RECORDS TO PROCESS:

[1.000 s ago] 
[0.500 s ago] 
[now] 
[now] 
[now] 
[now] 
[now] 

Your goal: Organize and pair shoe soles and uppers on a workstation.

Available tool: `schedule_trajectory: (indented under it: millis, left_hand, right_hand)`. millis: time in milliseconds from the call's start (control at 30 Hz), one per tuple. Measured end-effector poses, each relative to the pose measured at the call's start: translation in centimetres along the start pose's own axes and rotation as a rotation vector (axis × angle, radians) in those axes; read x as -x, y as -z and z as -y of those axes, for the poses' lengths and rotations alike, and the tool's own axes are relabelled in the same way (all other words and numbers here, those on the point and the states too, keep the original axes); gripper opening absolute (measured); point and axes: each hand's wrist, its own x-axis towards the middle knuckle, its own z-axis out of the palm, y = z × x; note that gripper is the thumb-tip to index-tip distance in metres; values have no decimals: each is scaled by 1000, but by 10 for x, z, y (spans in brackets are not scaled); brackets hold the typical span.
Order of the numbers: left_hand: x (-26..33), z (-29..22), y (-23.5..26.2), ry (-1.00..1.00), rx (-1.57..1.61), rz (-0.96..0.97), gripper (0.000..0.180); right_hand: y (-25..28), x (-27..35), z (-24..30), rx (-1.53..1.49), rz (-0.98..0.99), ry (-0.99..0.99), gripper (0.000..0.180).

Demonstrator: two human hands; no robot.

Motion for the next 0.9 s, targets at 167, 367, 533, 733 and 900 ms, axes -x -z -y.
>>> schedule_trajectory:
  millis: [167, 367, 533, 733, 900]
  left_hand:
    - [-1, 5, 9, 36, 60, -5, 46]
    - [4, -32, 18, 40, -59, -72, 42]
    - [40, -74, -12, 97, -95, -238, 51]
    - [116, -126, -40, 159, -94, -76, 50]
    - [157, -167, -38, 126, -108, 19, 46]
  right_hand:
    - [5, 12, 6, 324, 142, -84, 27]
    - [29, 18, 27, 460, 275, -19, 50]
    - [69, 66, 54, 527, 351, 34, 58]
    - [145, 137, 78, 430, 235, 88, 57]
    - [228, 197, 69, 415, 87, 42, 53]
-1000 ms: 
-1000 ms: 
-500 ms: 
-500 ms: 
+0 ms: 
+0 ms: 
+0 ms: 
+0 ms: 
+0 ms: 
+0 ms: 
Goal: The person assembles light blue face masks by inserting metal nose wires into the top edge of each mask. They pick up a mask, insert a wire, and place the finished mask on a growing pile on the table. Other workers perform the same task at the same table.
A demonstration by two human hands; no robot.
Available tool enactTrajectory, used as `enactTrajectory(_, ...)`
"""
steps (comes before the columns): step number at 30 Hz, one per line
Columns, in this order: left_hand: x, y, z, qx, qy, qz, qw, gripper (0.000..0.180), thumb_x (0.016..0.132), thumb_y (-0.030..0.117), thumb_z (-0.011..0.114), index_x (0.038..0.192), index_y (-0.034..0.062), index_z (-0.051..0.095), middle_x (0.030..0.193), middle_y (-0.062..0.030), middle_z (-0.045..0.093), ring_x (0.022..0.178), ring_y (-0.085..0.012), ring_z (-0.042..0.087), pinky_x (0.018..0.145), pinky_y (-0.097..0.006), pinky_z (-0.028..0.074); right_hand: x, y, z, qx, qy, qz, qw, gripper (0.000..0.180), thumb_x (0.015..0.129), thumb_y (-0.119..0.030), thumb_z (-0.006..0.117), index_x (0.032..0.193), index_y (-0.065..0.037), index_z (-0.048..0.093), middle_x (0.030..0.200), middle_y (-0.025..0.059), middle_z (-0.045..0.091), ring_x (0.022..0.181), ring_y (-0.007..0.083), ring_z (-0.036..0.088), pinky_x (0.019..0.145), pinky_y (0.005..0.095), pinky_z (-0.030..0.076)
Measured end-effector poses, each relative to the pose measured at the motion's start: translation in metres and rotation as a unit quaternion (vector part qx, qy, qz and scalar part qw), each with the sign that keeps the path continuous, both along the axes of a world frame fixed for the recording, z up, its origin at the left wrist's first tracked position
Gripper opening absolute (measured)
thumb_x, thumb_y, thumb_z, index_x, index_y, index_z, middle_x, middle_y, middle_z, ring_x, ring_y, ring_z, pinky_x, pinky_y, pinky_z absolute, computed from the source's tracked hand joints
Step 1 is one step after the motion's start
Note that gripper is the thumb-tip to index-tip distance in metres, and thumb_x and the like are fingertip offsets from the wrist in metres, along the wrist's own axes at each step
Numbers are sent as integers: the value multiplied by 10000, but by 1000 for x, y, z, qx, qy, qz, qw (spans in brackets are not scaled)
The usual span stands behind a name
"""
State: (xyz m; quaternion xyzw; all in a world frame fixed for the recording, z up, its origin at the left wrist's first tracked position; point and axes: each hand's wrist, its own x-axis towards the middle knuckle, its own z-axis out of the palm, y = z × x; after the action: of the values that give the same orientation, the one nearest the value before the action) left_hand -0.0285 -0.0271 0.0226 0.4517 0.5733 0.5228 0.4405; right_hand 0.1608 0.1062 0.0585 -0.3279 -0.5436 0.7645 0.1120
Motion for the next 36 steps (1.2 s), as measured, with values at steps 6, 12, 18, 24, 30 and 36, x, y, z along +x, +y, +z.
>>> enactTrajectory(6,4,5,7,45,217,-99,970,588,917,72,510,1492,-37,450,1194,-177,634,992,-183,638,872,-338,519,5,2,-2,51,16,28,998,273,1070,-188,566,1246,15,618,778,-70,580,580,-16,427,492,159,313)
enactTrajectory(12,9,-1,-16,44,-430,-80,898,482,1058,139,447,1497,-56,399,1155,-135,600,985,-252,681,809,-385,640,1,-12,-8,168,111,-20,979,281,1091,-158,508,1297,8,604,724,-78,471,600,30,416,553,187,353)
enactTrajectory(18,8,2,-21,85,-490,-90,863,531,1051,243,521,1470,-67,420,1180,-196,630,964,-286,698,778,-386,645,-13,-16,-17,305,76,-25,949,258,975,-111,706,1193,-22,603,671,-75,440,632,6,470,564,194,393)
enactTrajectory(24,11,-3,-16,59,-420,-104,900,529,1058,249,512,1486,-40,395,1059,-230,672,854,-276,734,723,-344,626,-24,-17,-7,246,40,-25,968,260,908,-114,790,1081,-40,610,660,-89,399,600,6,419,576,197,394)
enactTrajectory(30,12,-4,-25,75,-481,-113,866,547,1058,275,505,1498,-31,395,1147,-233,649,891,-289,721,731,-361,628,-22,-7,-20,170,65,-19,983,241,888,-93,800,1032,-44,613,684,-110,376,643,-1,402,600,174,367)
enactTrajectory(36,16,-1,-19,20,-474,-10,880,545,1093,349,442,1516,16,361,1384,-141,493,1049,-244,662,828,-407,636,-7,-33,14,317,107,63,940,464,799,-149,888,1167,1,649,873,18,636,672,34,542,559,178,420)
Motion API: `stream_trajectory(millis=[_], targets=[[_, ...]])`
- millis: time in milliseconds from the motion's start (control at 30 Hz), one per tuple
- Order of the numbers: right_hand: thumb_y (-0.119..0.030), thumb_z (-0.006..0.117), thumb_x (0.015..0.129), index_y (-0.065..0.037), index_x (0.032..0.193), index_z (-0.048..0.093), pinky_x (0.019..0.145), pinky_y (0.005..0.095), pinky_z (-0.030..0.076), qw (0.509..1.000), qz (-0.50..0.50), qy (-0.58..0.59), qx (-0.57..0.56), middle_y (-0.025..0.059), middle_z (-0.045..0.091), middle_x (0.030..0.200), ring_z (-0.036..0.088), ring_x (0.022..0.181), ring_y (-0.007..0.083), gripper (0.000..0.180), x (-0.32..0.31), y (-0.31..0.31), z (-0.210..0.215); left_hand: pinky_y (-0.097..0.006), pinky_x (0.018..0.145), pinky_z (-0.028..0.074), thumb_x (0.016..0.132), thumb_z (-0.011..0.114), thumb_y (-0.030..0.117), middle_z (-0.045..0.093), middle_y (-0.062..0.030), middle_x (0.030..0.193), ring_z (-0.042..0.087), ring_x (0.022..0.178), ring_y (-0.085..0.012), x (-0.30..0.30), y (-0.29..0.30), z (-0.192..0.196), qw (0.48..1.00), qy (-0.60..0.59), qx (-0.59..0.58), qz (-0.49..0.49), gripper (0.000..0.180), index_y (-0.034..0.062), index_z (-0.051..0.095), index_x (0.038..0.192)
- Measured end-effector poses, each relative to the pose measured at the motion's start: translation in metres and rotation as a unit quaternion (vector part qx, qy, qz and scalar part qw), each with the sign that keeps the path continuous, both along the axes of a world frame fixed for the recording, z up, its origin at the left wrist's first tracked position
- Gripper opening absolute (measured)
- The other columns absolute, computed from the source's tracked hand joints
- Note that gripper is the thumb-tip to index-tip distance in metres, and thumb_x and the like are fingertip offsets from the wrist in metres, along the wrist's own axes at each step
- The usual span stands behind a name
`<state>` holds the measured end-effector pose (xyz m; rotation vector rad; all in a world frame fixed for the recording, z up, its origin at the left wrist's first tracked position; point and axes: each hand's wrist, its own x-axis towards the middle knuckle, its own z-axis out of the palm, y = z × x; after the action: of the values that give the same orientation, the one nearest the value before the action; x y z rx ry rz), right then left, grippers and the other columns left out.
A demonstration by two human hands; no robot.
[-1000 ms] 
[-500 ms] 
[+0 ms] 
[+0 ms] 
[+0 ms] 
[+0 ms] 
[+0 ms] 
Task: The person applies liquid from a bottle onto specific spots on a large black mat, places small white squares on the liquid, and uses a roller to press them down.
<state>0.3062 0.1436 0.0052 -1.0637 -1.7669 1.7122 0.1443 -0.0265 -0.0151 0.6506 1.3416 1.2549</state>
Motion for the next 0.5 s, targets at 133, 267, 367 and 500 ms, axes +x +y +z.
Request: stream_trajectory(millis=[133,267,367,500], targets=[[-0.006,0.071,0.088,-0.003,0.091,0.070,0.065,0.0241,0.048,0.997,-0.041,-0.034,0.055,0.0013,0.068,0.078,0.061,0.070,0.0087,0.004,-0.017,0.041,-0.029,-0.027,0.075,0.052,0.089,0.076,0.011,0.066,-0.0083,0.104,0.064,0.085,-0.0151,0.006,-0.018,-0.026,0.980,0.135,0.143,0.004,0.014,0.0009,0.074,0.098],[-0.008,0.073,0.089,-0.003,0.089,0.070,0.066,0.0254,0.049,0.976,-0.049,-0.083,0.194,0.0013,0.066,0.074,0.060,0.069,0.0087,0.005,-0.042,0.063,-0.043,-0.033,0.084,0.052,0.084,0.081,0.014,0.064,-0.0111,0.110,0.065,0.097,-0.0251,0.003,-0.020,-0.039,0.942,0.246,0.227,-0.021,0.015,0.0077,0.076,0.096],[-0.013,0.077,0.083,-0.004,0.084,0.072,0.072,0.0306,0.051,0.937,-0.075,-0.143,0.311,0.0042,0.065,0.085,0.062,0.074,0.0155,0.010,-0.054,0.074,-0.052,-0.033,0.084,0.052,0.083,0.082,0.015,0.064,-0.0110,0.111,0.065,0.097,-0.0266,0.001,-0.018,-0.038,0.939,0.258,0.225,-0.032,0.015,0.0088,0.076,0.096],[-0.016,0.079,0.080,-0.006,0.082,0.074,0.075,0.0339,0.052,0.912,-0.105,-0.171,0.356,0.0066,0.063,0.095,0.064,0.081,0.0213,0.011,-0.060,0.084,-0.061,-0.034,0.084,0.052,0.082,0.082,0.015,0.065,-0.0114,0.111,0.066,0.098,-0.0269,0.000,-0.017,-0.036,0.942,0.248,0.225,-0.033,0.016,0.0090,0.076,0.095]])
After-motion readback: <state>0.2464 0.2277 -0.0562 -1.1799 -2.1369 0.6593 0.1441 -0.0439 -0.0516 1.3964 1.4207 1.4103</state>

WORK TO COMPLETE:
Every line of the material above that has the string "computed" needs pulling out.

PROBLEM SOLUTION:
thumb_x, thumb_y, thumb_z, index_x, index_y, index_z, middle_x, middle_y, middle_z, ring_x, ring_y, ring_z, pinky_x, pinky_y, pinky_z absolute, computed from the source's tracked hand joints
- The other columns absolute, computed from the source's tracked hand joints

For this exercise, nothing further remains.